— WHAT YOU ARE ASKED TO DO —
Give the lines below again exactly, starting with the line that holds "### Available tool" and going on through the line that holds "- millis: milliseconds".

— DATA SHOWN —
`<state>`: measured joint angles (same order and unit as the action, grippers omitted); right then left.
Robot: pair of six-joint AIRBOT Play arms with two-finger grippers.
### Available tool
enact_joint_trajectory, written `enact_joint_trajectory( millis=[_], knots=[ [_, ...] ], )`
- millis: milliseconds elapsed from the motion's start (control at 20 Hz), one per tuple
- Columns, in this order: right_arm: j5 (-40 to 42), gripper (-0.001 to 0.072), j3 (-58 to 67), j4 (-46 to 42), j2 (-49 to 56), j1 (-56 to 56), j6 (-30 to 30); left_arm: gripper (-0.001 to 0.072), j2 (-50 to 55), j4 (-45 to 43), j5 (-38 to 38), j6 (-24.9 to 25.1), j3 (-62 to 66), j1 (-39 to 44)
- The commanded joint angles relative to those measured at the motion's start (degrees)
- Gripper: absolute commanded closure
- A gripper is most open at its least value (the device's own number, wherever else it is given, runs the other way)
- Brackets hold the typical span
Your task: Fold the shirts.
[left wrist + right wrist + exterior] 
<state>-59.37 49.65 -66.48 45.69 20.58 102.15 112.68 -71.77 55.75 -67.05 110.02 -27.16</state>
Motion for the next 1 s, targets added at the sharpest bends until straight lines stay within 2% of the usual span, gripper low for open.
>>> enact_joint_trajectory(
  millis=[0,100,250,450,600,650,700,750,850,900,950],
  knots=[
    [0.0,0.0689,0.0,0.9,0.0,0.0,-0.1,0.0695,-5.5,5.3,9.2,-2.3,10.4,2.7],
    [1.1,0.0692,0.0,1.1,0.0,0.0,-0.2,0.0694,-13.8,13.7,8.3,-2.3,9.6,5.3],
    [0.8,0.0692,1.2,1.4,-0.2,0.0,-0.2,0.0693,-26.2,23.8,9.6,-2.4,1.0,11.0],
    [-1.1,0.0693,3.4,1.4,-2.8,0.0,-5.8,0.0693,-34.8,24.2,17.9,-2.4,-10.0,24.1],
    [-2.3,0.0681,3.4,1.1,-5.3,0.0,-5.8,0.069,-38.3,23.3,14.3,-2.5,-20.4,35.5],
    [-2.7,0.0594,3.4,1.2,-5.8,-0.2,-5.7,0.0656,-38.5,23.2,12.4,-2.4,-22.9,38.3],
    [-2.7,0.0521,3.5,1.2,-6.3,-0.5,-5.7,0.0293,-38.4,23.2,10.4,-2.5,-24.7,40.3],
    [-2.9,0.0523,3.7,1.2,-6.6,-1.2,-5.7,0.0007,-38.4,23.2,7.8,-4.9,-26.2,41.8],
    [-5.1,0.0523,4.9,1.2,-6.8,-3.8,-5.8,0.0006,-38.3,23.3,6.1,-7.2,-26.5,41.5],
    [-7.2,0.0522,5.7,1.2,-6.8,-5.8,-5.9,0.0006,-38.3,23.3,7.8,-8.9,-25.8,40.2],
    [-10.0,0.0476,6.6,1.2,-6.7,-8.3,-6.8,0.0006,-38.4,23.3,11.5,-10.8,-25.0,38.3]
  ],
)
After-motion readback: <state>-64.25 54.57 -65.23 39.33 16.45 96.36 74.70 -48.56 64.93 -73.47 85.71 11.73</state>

— TASK RESPONSE —
### Available tool
enact_joint_trajectory, written `enact_joint_trajectory( millis=[_], knots=[ [_, ...] ], )`
- millis: milliseconds elapsed from the motion's start (control at 20 Hz), one per tuple

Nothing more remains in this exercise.